Hi Tim Starling,
 
> I would like to know if a patch to make strtolower and strtoupper do
> plain ASCII case conversion would be accepted, or if an RFC should be
> created.
> 
> The situation with case conversion is inconsistent.
> 
> The following functions do ASCII case conversion: strcasecmp,
> strncasecmp, substr_compare.
> 
> The following functions do locale-dependent case conversion:
> strtolower, strtoupper, str_ireplace, stristr, stripos, strripos,
> strnatcasecmp, ucfirst, ucwords, lcfirst.
> 
> I would make them all do ASCII case conversion.
> 
> Developers need ASCII case conversion, because it is used internally
> by PHP for things like class name comparison, and because it is a
> specified algorithm in HTML 5 and related standards.
> 
> The existing options for ASCII case conversion are:
> 
> * Never call setlocale(). But this breaks non-ASCII characters in
escapeshellarg() and can't be guaranteed in a library.
> 
> * Call setlocale(LC_ALL, "C.UTF-8"). But this is non-portable and also
can't be guaranteed in a library.
> 
> * Use strtr(). But this is ugly and slow.
> 
> If mbstring has a way to do it, I can't find it. I tested
> mb_strtolower($s, '8bit') and mb_strtolower($s,'ascii').
> 
> Note that locale-dependent case conversion is almost never a useful
> feature. Strings are passed through tolower() one byte at a time, to
> be interpreted with some legacy 8-bit character set. So the result
> will typically be mojibake even if the correct locale is selected.
> 
> strtolower() mangles UTF-8 strings in many locales, such as fr-FR. I
> made a full list at <https://phabricator.wikimedia.org/T291234>. The
> UTF-8 locales mostly work, except for the Turkish ones, which mangle
> ASCII strings.
> 
> At https://bugs.php.net/bug.php?id=67815 , Nikita Popov wrote: "My
> general recommendation is to avoid locales and locale-dependent
> functions, as locales are a fundamentally broken concept." I agree
> with that. I think PHP should migrate away from locale dependence.
> When PHP was young, it was convenient to use the C library, but we've
> progressed well past that point now.

I think it's a good idea (But would still require an RFC)
As you said, the way it acts on bytes rather than codepoints seems like it's 
almost always incorrect outside a narrow range
(except for rare charsets such as https://en.wikipedia.org/wiki/ISO/IEC_8859-1)
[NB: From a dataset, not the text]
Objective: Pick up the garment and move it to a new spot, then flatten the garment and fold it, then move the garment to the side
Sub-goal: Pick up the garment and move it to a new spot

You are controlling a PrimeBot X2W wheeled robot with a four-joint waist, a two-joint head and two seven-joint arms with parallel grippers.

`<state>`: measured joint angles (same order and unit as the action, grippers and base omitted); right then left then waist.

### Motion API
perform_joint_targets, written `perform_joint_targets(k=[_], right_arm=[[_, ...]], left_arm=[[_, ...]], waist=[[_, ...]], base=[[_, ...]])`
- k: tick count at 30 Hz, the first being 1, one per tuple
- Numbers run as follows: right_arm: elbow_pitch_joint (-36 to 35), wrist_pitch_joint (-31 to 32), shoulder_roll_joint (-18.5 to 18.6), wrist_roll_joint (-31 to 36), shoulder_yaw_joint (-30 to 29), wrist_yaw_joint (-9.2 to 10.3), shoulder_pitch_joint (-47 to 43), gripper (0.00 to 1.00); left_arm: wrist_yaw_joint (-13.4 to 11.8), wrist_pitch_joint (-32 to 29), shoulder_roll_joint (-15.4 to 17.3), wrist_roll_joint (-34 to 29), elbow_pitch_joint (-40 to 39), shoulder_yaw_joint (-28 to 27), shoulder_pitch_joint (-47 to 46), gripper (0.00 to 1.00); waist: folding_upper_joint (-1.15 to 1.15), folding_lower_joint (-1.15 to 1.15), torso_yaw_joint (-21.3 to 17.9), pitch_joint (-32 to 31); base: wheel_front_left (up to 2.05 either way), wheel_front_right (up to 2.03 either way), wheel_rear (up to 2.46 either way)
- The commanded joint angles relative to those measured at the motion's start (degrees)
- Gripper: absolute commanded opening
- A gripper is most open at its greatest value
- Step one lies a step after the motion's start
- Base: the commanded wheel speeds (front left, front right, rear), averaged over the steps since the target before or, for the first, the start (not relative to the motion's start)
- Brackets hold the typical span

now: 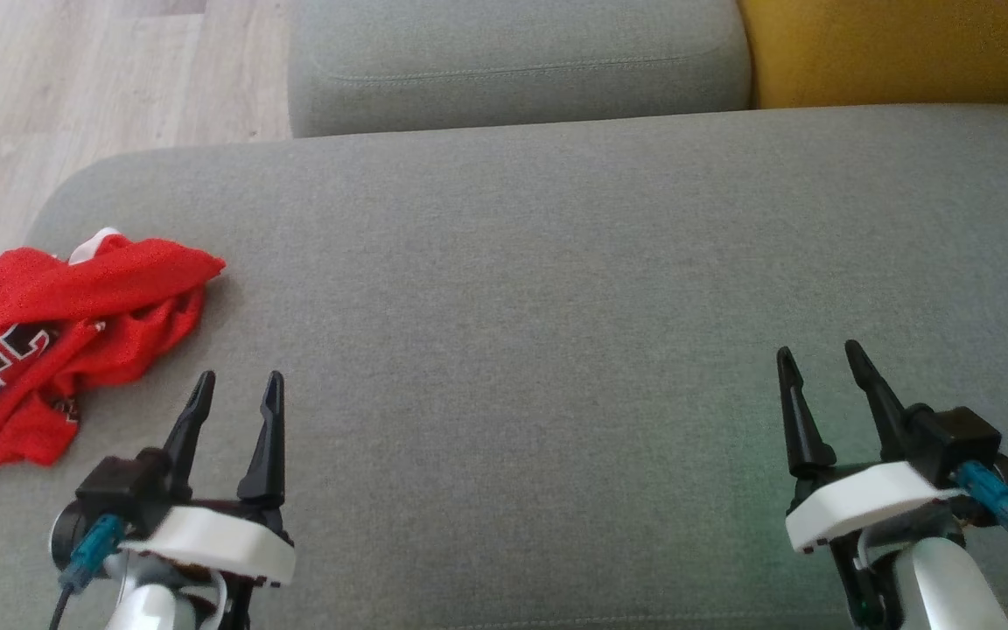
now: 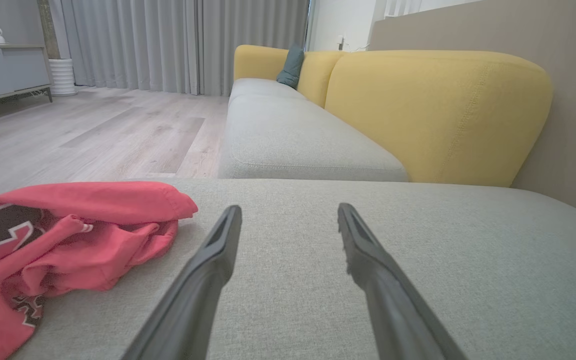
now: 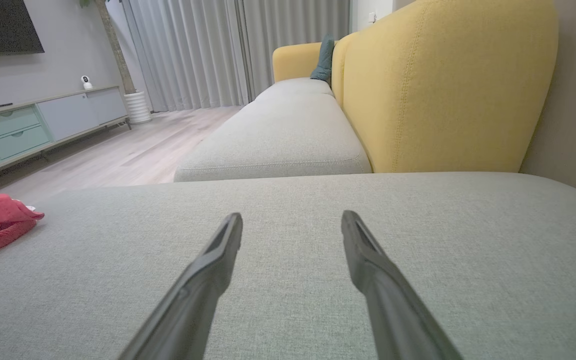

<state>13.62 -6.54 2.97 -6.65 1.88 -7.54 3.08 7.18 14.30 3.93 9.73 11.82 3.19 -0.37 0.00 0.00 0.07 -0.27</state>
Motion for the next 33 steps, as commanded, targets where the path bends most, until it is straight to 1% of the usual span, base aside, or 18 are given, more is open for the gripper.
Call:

The behavior of strtolower is inconvenient for common uses in
- filesystem paths, where strolower('I') isn't 'i' in tr_TR
- username validation, if it's possible to create a new account that is 
considered the same case-insensitive strings in some locales but not others
- etc.

When implementing this, Zend/Optimizer/sccp.c has optimizations for functions 
such as str_contains, etc to optimize.
After removing locale dependence, those optimizations could be safely added for 
functions that would be locale independent as a result of your change.
- This would allow eliminating more dead code, and make code calling those 
functions (on constant arguments) faster by caching the resulting strings in 
opcache.

The function `zend_string_tolower` can safely be used to efficiently convert 
strings to lowercase in a case-insensitive way.
(zend_string_toupper hasn't been needed yet due to not yet having any use cases 
in php-src's internals, but could be added in such a PR)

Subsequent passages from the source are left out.